> [BRIEF]: For the records that follow, please set down exactly the lines between the one holding "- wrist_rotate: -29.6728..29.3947" and the one holding "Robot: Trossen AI", inclusive, and only those.

========================================

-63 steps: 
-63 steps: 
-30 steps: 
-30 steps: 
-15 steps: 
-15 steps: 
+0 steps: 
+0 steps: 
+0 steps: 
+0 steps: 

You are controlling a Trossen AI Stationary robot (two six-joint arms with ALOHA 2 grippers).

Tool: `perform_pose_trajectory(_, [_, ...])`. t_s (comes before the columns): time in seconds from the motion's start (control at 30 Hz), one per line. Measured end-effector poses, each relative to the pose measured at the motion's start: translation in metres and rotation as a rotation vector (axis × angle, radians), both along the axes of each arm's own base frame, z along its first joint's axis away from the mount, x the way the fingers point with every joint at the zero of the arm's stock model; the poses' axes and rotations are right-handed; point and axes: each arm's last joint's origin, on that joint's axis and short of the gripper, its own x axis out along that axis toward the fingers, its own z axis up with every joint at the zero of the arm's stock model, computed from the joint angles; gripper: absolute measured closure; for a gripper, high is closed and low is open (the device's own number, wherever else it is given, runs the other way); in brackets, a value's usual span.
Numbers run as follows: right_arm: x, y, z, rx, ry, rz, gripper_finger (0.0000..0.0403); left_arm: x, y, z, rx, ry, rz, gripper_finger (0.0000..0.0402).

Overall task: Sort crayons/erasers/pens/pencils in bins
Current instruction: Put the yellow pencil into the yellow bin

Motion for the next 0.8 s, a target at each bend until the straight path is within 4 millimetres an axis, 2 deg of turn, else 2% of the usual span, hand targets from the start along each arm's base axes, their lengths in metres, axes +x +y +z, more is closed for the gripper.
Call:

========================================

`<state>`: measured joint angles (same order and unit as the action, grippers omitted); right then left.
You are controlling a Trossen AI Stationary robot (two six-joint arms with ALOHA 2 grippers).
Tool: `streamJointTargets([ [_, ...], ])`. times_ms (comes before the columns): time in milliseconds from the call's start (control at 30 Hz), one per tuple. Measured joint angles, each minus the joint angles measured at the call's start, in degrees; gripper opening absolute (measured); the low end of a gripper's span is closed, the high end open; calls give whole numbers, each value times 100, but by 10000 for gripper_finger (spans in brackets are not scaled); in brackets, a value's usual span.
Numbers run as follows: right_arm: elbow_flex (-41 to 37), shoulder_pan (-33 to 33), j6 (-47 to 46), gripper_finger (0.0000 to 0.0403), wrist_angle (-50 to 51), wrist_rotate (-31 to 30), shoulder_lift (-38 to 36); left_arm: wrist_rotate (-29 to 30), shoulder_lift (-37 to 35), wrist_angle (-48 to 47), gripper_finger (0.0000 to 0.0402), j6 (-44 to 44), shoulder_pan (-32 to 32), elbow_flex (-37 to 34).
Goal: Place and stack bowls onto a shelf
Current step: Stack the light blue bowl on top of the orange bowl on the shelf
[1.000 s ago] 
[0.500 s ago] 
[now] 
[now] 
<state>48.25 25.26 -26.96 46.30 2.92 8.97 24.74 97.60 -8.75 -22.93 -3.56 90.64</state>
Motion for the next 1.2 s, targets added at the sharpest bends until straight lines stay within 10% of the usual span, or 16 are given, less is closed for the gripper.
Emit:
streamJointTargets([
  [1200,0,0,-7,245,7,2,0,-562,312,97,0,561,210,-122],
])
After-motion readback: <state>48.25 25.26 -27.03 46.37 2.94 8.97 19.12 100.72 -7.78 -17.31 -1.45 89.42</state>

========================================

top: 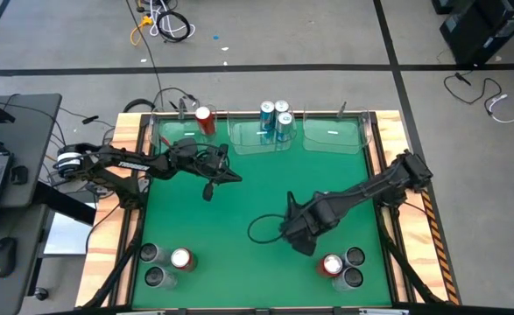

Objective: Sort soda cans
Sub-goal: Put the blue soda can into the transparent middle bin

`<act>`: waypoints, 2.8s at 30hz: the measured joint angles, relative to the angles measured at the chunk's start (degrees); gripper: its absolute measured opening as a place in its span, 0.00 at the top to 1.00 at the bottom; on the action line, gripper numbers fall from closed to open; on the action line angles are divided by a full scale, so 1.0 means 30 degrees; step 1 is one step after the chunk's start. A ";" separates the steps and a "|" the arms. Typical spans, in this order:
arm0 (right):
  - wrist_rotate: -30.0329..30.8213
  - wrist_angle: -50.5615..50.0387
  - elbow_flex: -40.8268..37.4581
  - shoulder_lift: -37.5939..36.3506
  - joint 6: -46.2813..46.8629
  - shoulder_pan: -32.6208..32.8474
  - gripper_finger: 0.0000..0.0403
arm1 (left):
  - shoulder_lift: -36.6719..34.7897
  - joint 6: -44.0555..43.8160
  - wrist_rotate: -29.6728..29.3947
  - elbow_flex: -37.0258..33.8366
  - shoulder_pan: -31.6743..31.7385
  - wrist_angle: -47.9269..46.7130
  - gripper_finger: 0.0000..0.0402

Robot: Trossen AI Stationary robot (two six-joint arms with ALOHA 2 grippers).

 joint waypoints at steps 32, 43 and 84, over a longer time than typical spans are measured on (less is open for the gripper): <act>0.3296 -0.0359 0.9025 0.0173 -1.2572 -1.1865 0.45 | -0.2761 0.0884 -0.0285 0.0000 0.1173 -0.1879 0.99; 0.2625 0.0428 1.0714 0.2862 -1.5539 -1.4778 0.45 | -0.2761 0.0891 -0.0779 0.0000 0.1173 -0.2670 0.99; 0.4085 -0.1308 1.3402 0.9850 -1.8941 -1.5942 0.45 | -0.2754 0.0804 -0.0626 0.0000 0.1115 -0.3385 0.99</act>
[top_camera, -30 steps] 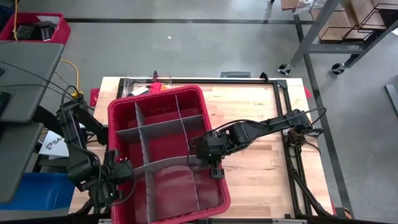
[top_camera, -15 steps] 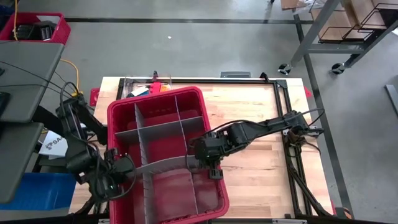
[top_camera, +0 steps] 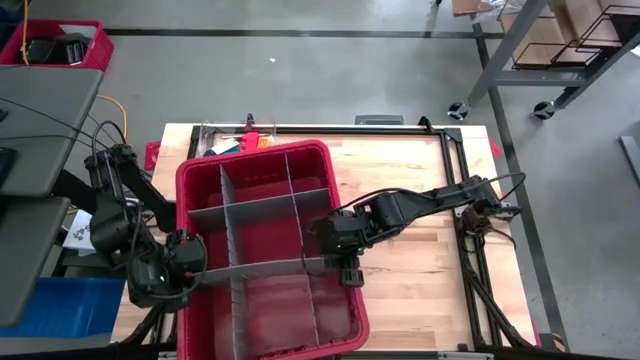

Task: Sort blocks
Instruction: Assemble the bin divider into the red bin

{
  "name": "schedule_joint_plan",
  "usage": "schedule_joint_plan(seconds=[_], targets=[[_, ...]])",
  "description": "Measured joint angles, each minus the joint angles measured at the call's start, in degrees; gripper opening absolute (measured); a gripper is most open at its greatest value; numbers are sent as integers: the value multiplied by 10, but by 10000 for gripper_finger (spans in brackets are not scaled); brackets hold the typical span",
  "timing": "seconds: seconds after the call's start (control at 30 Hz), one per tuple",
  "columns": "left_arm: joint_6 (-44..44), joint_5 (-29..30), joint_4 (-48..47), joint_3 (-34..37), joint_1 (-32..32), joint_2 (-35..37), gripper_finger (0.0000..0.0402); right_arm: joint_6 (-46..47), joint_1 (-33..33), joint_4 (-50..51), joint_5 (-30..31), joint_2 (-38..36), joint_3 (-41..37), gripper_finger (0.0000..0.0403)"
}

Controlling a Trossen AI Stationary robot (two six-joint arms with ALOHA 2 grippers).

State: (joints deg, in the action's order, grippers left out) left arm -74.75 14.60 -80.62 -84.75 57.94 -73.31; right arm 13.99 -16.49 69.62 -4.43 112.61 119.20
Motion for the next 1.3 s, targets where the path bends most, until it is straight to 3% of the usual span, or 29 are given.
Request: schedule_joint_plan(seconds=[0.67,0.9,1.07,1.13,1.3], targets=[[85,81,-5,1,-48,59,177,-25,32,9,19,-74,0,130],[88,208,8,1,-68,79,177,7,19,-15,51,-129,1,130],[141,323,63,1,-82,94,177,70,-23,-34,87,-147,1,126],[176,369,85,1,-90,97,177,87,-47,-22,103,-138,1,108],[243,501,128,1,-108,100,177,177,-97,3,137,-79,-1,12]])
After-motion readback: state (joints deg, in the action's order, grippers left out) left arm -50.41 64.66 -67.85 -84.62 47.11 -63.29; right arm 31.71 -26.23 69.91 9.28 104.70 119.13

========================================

> [EXERCISE SOLUTION]:
  - wrist_rotate: -29.6728..29.3947
  - elbow_flex: -37.0258..33.8366
  - shoulder_pan: -31.6743..31.7385
  - wrist_angle: -47.9269..46.7130
  - gripper_finger: 0.0000..0.0402

Robot: Trossen AI Stationary robot (two six-joint arms with ALOHA 2 grippers).

No further output is required, since the answer is complete.